By Francesco Guarascio

BRUSSELS (Reuters) – The European Commission is considering offering landlocked states in the European Union’s east more money to upgrade oil infrastructure to convince them to agree to an embargo on Russian oil, it said on Monday. an EU source told Reuters.

The measures are part of a broader package of new sanctions against Russia for its invasion of Ukraine, but passing the legal text still requires agreement on the size of the investment, the source said, adding that Another sticking point was Cyprus’ concerns over a proposed ban on the sale of real estate to Russians.

The horse trade after the Commission presented its original sanctions document last week delayed approval and the text has already been revised once to try to win over doubters.

A new version, currently being drafted, is likely to remove a ban on European tankers carrying Russian oil, after pressure from Greece, Cyprus and Malta, the source said, declining to be named due the sensitivity of the issue.

EU companies would, however, be barred from offering insurance and other financial services for transporting Russian oil around the world, the source added, noting that the initial proposal would remain unchanged on this point.

While most EU states will have to fully implement a Russian oil embargo by the end of the year, Hungary – one of the most vocal critics of the new sanctions package – has already won a exemption until the end of 2024, just like Slovakia, and the Czech Republic would have until mid-2024.
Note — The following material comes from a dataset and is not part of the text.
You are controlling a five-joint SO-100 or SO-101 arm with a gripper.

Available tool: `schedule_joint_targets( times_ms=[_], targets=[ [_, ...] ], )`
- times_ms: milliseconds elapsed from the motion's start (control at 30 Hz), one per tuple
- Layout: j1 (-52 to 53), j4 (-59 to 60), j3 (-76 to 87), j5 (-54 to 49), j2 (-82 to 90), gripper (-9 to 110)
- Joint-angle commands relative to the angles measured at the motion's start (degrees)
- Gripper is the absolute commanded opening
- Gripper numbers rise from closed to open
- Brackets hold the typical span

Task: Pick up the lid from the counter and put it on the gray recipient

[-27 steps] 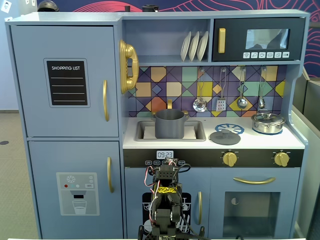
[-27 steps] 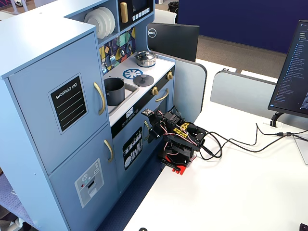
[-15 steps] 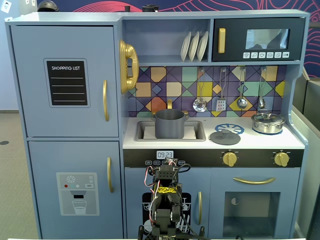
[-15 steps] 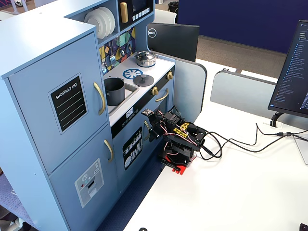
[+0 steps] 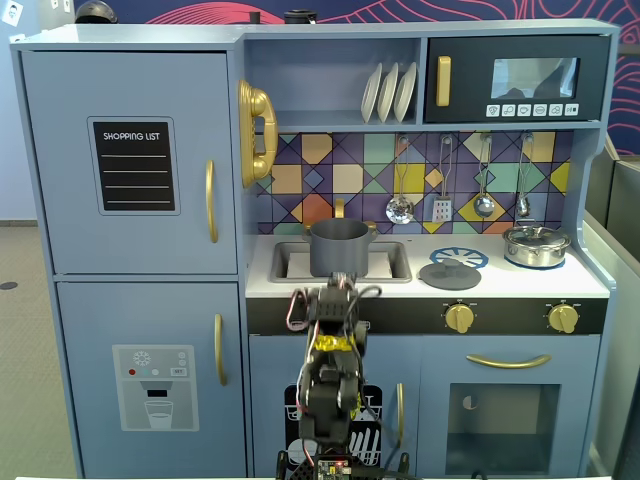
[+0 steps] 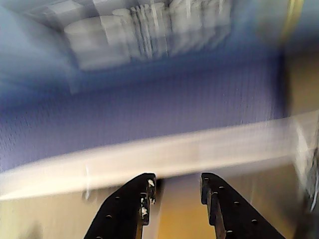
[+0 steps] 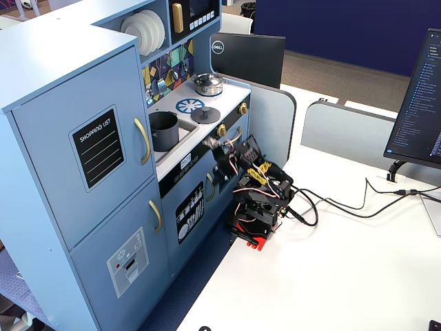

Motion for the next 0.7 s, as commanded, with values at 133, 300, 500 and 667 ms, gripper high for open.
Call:
schedule_joint_targets(
  times_ms=[133,300,500,667],
  targets=[
    [9.3,-11.9,-13.4,-6.0,-3.6,0],
    [18.3,-46.0,-4.9,-1.6,2.5,0],
    [25.2,-67.1,0.9,-1.2,-1.5,0],
    [28.4,-75.8,1.0,-1.6,-10.1,2]
  ],
)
The three countries are the only states in the eastern EU without access to the sea and therefore risk a greater economic impact by banning Russian oil.

EU officials say their concerns are legitimate and are now considering spending more than originally planned to upgrade and expand pipelines that would bring oil from other EU countries.

The source declined to comment on the size of the investment, but noted that it should not be calculated in billions of euros, rather much less.

The EU is withholding 7.2 billion euros ($7.5 billion) in EU post-COVID recovery funds from Hungary due to rule of law concerns, and diplomats have said that Budapest could try to link oil embargo talks to the disbursement of blocked funds.

Rejecting this, the source said that additional funding would be provided for investment in pipelines and that there was still debate on whether this money could also be used to upgrade oil refineries in the Eastern European countries, many of which can currently only handle Russian oil.


The other open question concerned Cyprus, where many Russians have invested in real estate, which the EU wants to ban under the new proposals.

Talks are underway on legal issues that would allow a compromise on this, the source said.

The ban on insurance and other financial services for tankers carrying Russian oil is seen as a potential serious obstacle to Russian oil exports to China and other trading partners outside the EU, but it is not known in how effective it would be.

“Countries with less stringent sanctions protocols may be able to import Russian oil using their own flagged vessel and their own domestic insurance arrangements,” said Marcus Baker, global head of marine and cargo. for insurance broker Marsh.